Talk investing with Waikato entrepreneur Riki Manarangi and one word comes up often: innovation.
“I look for investments that are something new to be involved in,” he says, “quirky or different.”
“Life is too short to just do boring.”
Indeed, Riki Manarangi is something of an innovator himself.
He got into investing while a student in the early 2000s, using one of the first DIY trading websites.
“I’m always keen to try new opportunities and platforms and I thought this is quite fascinating, and an opportunity to move money out of a generic model, into something I thought was innovative.”
More recently he started Lonelyseat.co.nz, which connects motorists with people needing deliveries.
And it’s there that much of his efforts are currently focussed.
“You only get a limited amount of widgets to play with,” he laments.
He has KiwiSaver and owns property too, but right now is most excited by cryptocurrency.
“I find it a fascinating opportunity,” he says, “because it’s a worldwide phenomenon and there’s a lot more information about it, a lot more awareness, which creates more engagement and investing by others, and with that comes more opportunity to have informed discussions about it.”
He says mitigating risk means having a diverse portfolio, and “not putting all your eggs in one basket.”
Not that he’s averse to risk. In fact, he encourages more investors to take it, especially if they’re young.
“The biggest risk is not taking any,” he says, quoting Facebook founder Mark Zuckerberg. “That applies to people with term deposits earning less interest than inflation. It makes no sense but they’re so scared of risk that they’re losing money, which is a greater risk than investing!”

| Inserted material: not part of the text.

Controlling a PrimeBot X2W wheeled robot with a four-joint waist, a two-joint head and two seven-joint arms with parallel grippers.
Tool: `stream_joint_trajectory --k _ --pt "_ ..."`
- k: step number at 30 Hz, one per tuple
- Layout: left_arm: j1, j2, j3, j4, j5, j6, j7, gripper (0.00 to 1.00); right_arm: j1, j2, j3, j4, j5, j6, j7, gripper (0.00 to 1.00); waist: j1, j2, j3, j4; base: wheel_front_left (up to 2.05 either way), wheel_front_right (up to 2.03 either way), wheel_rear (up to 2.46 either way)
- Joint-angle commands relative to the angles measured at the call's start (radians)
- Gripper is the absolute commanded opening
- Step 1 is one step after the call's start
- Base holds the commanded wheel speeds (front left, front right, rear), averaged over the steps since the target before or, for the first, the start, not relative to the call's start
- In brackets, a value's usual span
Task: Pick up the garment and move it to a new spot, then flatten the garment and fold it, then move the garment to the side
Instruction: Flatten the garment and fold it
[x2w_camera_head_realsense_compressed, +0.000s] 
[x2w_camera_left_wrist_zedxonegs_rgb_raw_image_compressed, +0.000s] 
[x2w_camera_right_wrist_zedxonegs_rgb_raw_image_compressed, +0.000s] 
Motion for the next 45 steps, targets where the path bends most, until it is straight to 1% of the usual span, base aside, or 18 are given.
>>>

“When you’re younger you have more time to counter any stuff-ups. If you’re younger you should use that opportunity to touch the flame and get burnt, because the learnings you get from taking those risks will prove invaluable later on.”
He encourages people to try out the new generation of DIY investing sites.
“Technology has made investing so much more accessible and people really should leverage that.”
But his key piece of investing advice is to talk with others before even considering a certain pathway.
“The best advice I've received to date is to continually get advice. That’s why I’m a member of the New Zealand Shareholders’ Association, because it gives me access to that wealth of knowledge from a roomful of investors who can test your thinking, give you their views and help you find the patterns.”
“It’s good to learn on the hoof, but better to learn from other people’s mistakes.”
And once bought, he says assets should be viewed with your head not your heart.
“Investments should be seen as just numbers on a spreadsheet,” he says. “If you attach sentimental value, it skews your thinking – it’s no longer an investment.”
“My view is that if there’s something I find interesting, something others are talking about positively, then I’ll review my entire investment portfolio, and look to reassign my widgets.”
*The views and opinions expressed above are those of the interviewee and do not necessarily reflect the views or official position of the FMA.